Combinando imagens e espectroscopia
Os cientistas conseguiram estudar essas primeiras galáxias combinando as imagens detalhadas do JWST com seus poderosos recursos de espectroscopia. A espectroscopia é um método para interpretar a radiação eletromagnética emitida ou absorvida por objetos no espaço. Isso, por sua vez, pode informar sobre as propriedades do objeto.
Nosso entendimento da Cosmologia e da formação de galáxias se baseia em algumas ideias fundamentais. Uma delas é o princípio cosmológico, que afirma que, em grande escala, o Universo é homogêneo (o mesmo em todos os lugares) e isotrópico (o mesmo em todas as direções). Combinado com a Teoria da Relatividade Geral de Einstein, esse princípio nos permite conectar a evolução do Universo – como ele se expande ou se contrai – ao seu conteúdo de energia e massa.

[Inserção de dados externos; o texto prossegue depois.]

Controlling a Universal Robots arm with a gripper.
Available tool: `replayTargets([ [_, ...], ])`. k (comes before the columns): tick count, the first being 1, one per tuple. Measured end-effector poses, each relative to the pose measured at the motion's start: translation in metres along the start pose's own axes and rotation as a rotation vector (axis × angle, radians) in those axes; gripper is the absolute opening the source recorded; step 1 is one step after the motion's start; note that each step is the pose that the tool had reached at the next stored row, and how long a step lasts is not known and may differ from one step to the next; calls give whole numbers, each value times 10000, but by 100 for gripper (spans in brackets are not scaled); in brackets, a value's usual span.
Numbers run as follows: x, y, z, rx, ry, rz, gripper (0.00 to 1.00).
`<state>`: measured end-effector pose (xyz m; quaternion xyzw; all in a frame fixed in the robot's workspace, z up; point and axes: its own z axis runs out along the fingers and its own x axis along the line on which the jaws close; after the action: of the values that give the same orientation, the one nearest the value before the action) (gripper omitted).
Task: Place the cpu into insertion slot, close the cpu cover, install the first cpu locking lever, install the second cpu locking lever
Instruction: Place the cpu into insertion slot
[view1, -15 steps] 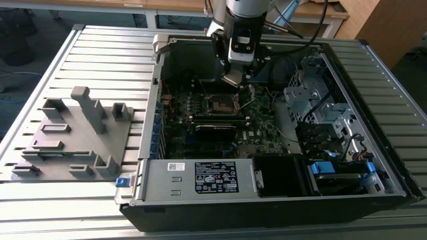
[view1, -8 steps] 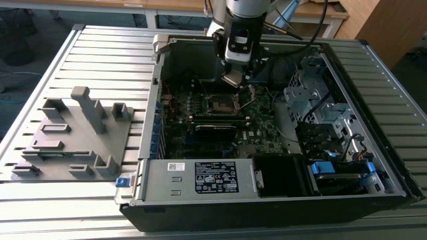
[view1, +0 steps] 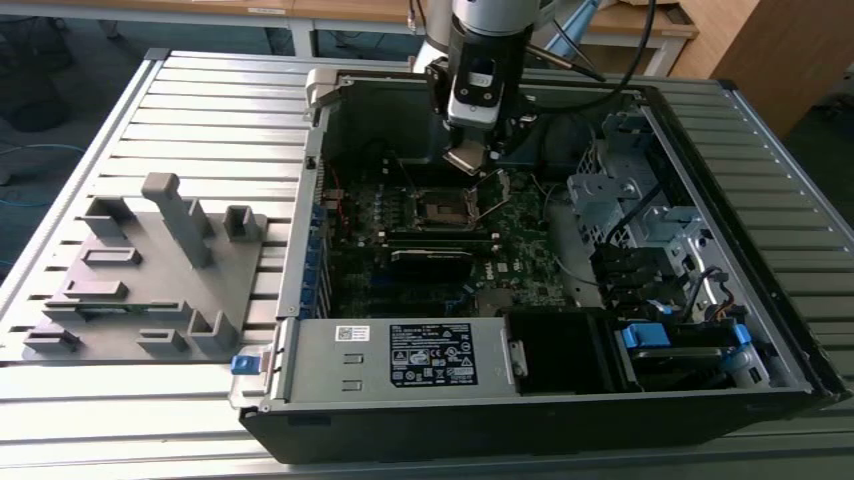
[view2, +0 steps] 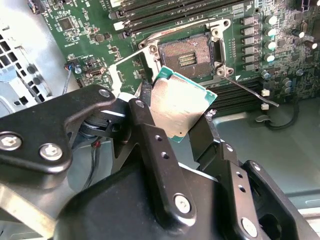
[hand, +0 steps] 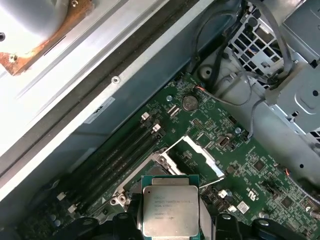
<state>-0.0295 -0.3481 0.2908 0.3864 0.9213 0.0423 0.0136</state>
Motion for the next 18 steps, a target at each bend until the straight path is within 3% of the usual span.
replayTargets([
  [5, 0, -1, 4, -4, -59, 665, 54],
  [12, 0, -1, 5, -6, -64, 717, 54],
  [18, 0, -1, 14, -14, -149, 1678, 54],
])
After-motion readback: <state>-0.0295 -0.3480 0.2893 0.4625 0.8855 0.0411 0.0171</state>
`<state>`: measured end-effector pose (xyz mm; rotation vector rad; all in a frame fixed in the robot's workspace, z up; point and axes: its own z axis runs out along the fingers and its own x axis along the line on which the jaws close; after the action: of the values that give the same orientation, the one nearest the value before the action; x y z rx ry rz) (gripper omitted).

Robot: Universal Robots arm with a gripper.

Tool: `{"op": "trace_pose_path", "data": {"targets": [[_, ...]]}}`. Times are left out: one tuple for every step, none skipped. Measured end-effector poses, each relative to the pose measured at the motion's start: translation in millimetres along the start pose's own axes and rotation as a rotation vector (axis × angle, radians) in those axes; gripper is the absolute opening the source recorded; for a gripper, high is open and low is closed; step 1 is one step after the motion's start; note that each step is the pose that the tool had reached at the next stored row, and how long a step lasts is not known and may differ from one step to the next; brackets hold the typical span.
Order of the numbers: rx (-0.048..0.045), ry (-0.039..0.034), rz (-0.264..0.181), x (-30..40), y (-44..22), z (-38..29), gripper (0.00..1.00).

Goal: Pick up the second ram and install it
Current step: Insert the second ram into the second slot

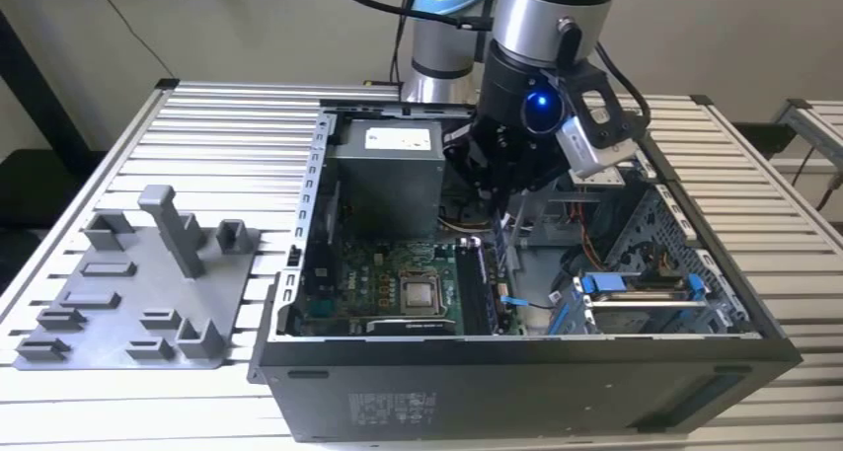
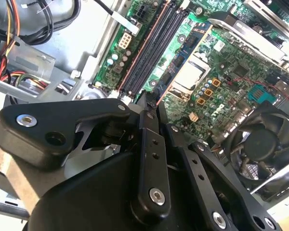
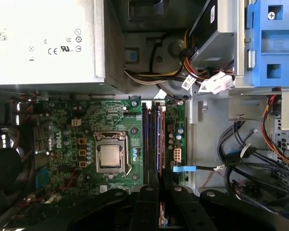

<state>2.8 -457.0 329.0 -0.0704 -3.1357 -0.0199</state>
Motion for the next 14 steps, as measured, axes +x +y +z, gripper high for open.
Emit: {"op": "trace_pose_path", "data": {"targets": [[0.0, 0.0, 0.0, 0.0, 0.0, 0.6, 0.14], [0.0, 0.0, 0.0, 0.0, 0.0, 1.2, 0.14], [0.0, 0.0, 0.0, 0.0, 0.0, 1.8, 0.14], [0.0, 0.0, 0.0, 0.0, 0.0, 2.4, 0.14], [0.0001, 0.0, 0.0, 0.0, 0.0, 3.1, 0.14], [0.0, 0.0, 0.0, 0.0, 0.0, 3.8, 0.14], [0.0, 0.0, 0.0, 0.0, -0.1, 4.7, 0.14], [0.0001, 0.0, 0.0, 0.0, -0.1, 5.5, 0.14], [0.0001, 0.0, 0.0, 0.0, -0.1, 6.3, 0.14], [0.0, 0.0, 0.0, 0.0, -0.1, 7.2, 0.14], [0.0, 0.0, 0.0, -0.1, -0.1, 8.0, 0.14], [0.0, 0.0, 0.0, -0.1, -0.1, 8.9, 0.14], [0.0, 0.0, 0.0, -0.1, -0.1, 9.8, 0.14], [0.0, 0.0, 0.0, -0.1, -0.1, 10.7, 0.14]]}}
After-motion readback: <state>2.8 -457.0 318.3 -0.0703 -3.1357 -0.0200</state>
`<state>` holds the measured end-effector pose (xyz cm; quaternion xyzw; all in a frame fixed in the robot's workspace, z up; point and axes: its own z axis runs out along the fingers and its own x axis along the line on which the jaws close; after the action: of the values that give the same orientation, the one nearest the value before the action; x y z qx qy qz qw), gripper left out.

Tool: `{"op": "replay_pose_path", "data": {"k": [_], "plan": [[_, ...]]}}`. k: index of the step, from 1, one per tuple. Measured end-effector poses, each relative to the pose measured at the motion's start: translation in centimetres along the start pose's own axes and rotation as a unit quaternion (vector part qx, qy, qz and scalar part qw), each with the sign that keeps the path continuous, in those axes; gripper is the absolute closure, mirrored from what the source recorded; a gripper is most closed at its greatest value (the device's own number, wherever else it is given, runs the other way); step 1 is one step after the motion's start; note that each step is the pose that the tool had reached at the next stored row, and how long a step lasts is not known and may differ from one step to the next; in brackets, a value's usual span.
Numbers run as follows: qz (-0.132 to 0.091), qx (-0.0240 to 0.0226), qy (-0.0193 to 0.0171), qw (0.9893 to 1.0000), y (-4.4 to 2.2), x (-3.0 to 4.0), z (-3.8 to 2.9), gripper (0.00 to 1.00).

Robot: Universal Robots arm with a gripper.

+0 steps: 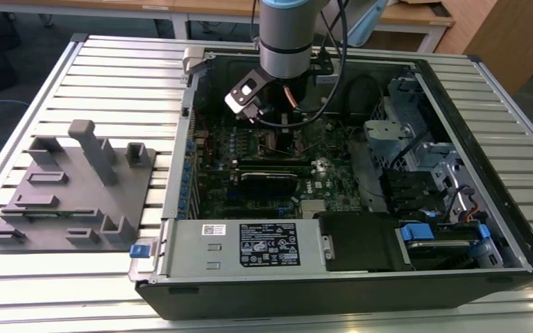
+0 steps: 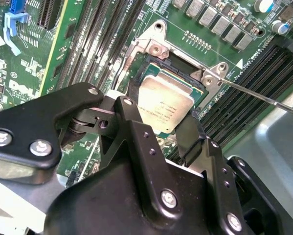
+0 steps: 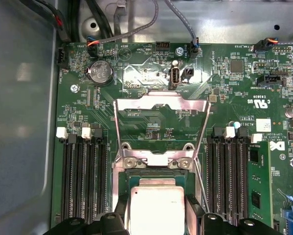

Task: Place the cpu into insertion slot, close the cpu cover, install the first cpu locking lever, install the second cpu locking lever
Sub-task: 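Place the cpu into insertion slot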

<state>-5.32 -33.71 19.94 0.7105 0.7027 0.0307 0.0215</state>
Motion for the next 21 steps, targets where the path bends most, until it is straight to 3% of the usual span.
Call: {"op": "replay_pose_path", "data": {"k": [21], "plan": [[0.000, 0.0000, 0.0000, 1.0000, 0.09, 0.01, 0.20, 0.46]]}}
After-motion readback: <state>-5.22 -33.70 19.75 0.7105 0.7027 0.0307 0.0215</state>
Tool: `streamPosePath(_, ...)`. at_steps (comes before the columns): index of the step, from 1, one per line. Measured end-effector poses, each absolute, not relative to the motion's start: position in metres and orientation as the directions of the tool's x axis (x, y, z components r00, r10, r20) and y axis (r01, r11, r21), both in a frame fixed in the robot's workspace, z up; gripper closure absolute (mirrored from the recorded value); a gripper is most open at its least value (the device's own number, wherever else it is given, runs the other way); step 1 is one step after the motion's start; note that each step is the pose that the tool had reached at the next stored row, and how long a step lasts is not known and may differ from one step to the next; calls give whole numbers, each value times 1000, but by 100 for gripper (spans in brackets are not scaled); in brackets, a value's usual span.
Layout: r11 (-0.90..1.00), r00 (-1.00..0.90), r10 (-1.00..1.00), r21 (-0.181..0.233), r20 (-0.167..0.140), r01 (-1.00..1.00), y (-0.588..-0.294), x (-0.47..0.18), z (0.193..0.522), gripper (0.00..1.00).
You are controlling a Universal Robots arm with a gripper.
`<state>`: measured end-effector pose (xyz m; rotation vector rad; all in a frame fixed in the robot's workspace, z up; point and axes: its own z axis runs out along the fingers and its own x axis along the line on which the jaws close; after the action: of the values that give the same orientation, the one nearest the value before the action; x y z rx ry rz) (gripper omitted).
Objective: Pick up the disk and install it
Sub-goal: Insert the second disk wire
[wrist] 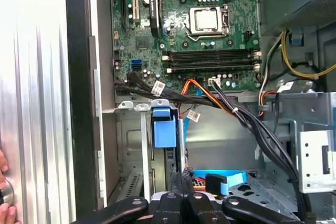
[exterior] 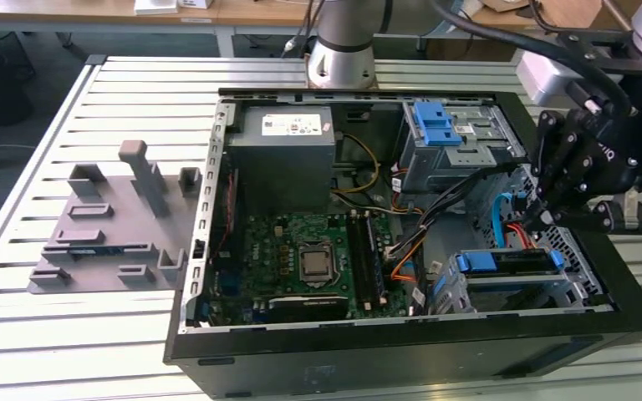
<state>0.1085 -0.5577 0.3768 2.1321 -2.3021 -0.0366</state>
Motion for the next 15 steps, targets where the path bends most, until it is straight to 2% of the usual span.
streamPosePath(15,76,-77,-997,19,-14,-997,-544,103,389,89)
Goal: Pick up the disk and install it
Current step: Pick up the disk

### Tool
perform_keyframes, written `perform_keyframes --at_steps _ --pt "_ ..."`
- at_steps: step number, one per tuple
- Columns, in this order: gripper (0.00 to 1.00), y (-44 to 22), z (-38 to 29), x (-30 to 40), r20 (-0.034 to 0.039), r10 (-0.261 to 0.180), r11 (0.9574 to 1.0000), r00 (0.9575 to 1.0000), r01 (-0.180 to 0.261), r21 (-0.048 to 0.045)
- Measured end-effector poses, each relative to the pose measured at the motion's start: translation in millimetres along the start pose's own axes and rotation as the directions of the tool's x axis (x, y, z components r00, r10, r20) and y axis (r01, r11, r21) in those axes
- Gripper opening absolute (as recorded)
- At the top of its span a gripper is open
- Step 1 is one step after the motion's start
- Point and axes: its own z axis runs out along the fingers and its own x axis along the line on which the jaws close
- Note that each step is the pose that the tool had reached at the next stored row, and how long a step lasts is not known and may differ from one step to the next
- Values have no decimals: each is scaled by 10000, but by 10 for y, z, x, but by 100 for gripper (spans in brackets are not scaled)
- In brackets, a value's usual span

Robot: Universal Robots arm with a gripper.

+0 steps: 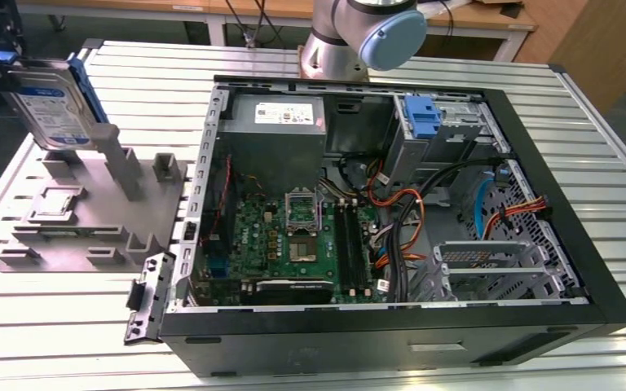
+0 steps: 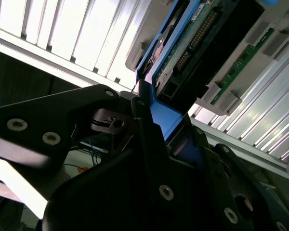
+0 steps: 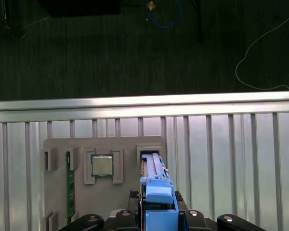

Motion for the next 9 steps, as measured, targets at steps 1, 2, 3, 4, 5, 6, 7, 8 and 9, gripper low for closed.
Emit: perform_keyframes --at_steps 1,2,3,4,5,6,7,8,9 --pt "36 0 -2 0 0 0 10000 10000 0 0" --pt "36 0 -5 0 0 0 10000 10000 0 1" --pt "36 0 -7 0 0 0 10000 10000 0 1" --pt "36 0 -8 0 1 0 10000 10000 0 2" --pt "36 0 -9 0 1 0 10000 10000 0 2" --pt "36 0 -12 0 0 0 10000 10000 0 0" --pt "36 0 -14 0 0 0 10000 10000 0 0" --pt "36 0 -15 0 0 0 10000 10000 0 1" --pt "36 0 -17 0 1 0 10000 10000 0 1"
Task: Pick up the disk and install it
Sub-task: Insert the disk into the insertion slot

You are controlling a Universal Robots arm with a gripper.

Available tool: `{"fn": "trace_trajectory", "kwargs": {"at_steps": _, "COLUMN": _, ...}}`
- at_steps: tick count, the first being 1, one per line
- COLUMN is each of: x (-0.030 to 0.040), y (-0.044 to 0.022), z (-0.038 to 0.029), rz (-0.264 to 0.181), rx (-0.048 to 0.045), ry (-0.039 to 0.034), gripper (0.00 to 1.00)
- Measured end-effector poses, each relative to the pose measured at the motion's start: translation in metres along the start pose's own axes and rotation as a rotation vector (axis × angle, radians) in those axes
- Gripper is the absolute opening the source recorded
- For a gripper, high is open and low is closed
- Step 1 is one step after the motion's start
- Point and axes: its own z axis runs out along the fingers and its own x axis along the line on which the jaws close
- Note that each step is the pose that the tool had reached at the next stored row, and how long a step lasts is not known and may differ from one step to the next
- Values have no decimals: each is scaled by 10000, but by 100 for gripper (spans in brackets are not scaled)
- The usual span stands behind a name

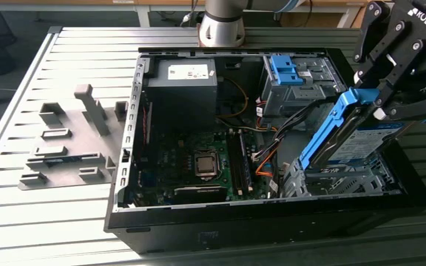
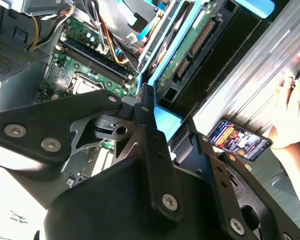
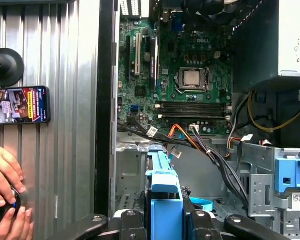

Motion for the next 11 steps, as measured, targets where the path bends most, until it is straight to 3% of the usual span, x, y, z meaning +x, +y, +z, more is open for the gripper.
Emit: {"fn": "trace_trajectory", "kwargs": {"at_steps": 11, "x": 1, "y": -1, "z": 44, "rz": 93, "rx": 2, "ry": -3, "gripper": 36}}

O modelo cosmológico padrão, conhecido como a teoria do “Big Bang Quente”, inclui três componentes ou ingredientes principais. Um deles é a matéria comum que podemos ver com nossos olhos em galáxias, estrelas e planetas. Um segundo ingrediente é a matéria escura fria (CDM, na sigla em inglês), partículas de matéria de movimentação lenta que não emitem, absorvem ou refletem a luz.
O terceiro componente é o que é conhecido como constante cosmológica (Λ, ou lambda). Ela está ligada a algo chamado energia escura e é uma forma de explicar o fato de que a expansão do Universo está acelerando. Juntos, esses componentes formam o que é chamado de modelo ΛCDM da Cosmologia.
A energia escura compõe cerca de 68% do conteúdo total de energia do Universo atual.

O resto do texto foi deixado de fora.